## What is required
Go through the listing beneath and show each line containing the string "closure".

Supplied records section start

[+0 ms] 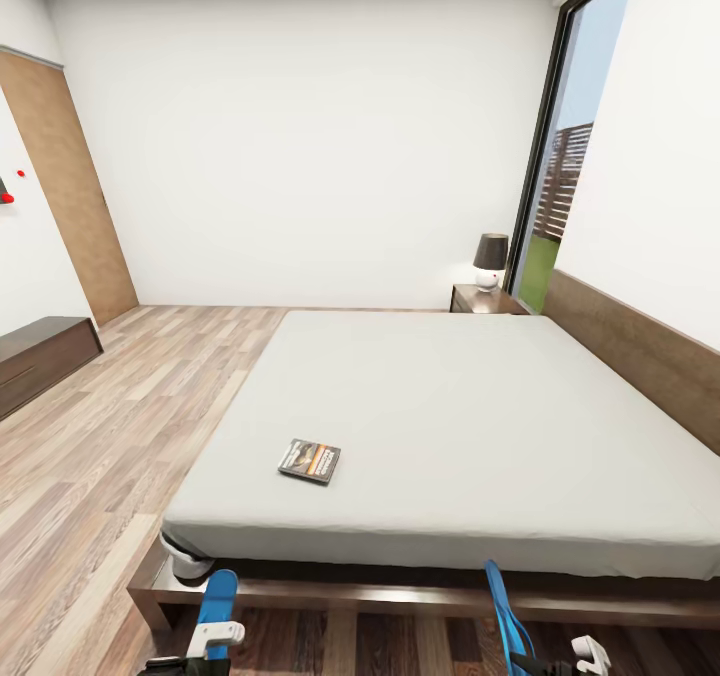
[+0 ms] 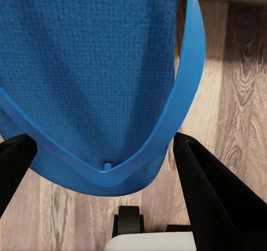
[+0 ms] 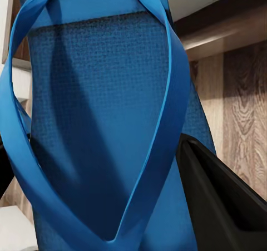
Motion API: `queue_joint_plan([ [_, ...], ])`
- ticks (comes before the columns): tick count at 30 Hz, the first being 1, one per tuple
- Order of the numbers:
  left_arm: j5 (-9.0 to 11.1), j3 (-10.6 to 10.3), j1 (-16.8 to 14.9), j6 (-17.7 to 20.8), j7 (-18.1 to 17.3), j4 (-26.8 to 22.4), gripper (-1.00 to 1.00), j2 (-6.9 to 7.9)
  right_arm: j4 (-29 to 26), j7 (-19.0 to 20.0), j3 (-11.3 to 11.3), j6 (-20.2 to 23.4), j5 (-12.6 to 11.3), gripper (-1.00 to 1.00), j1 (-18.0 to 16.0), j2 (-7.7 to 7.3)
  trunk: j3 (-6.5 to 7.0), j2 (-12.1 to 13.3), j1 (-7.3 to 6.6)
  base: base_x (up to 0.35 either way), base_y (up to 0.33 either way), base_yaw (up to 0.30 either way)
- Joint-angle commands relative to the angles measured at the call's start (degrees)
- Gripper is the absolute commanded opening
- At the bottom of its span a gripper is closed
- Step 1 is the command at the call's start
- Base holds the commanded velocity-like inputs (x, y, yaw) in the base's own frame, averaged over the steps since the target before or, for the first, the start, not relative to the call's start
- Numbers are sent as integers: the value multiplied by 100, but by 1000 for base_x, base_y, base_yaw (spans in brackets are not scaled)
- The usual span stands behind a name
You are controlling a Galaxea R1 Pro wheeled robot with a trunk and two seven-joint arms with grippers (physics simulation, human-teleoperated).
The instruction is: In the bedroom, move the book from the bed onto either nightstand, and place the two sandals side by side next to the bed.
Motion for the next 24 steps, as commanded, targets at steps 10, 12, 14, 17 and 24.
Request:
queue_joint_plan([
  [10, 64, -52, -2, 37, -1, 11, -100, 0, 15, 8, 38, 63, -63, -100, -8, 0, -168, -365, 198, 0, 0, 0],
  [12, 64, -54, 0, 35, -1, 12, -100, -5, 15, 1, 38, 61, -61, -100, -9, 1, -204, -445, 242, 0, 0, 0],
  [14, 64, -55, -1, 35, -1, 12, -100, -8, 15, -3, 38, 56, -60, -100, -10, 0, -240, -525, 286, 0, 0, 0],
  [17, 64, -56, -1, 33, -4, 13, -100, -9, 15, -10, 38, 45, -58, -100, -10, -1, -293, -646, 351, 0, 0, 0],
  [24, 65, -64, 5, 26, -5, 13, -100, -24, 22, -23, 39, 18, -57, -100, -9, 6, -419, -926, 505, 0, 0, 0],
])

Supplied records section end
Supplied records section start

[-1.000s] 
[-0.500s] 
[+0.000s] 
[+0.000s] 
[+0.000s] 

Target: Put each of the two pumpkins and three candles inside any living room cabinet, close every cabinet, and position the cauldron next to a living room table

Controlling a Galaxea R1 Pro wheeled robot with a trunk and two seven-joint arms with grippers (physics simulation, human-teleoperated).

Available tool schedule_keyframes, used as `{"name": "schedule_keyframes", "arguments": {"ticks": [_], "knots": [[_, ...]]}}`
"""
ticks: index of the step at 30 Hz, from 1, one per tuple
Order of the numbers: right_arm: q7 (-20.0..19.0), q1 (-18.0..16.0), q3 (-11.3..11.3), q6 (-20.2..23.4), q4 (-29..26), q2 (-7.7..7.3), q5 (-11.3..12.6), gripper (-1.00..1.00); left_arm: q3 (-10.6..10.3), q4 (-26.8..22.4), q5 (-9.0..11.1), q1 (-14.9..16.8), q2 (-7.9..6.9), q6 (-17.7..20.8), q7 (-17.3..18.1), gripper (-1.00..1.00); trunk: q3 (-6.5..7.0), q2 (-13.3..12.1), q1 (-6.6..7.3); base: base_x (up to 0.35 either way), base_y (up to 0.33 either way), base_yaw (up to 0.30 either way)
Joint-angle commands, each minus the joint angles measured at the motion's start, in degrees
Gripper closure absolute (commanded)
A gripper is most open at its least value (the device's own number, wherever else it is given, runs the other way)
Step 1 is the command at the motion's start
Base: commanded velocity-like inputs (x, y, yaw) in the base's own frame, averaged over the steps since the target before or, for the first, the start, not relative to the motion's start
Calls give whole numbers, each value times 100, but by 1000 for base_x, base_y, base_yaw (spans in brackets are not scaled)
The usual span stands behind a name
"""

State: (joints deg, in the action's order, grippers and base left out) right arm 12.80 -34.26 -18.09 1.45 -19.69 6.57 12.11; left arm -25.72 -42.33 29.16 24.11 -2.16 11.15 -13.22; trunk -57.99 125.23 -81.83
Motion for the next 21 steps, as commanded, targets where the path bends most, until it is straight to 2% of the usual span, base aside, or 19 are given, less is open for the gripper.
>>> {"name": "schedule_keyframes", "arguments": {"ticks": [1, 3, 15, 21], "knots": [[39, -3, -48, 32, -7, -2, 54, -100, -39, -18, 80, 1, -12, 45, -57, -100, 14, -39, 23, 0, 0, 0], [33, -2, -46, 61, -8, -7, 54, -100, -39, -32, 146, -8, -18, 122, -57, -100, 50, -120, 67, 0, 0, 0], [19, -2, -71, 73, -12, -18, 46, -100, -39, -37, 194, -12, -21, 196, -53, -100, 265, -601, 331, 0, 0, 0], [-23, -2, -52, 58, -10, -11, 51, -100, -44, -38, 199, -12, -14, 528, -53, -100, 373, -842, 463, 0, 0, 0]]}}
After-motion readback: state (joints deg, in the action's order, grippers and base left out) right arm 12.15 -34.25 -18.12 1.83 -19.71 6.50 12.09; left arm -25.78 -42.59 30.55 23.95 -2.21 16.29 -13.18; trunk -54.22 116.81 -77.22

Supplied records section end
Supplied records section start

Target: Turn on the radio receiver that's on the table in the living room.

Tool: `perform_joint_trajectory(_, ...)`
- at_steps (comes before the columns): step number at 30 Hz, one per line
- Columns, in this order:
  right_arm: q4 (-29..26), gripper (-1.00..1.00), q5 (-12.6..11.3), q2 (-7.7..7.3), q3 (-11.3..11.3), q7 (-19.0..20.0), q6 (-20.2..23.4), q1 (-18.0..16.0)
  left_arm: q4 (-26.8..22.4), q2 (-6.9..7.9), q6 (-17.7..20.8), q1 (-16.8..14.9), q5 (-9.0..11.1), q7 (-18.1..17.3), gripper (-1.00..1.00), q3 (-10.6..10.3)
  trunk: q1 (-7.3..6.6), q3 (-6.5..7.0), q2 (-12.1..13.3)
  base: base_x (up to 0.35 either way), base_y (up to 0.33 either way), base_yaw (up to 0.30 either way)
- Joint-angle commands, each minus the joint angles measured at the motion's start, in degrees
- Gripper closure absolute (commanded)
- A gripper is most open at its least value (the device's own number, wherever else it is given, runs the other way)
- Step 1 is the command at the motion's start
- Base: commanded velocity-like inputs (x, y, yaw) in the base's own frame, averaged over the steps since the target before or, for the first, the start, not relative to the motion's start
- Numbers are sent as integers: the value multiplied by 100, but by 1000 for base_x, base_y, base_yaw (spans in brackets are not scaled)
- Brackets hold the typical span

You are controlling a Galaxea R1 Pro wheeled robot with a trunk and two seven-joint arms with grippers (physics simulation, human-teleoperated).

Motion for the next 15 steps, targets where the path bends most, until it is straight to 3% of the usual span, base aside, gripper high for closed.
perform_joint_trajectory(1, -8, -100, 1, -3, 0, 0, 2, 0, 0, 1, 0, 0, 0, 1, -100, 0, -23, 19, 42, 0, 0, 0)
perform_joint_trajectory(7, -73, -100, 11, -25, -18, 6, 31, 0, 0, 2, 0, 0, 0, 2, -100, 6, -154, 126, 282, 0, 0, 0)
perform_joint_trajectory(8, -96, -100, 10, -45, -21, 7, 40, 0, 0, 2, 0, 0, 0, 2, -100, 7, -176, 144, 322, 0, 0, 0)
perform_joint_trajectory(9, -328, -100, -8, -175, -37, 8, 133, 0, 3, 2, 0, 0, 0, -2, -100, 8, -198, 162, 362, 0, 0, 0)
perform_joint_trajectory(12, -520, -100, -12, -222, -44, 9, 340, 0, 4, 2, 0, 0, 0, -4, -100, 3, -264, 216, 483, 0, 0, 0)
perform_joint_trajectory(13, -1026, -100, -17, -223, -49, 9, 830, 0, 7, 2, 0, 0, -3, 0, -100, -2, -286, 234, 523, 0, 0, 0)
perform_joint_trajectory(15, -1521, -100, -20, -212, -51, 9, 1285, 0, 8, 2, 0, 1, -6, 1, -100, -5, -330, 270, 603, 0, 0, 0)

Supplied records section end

## Solution to the problem
Gripper closure absolute (commanded)
- Gripper closure absolute (commanded)

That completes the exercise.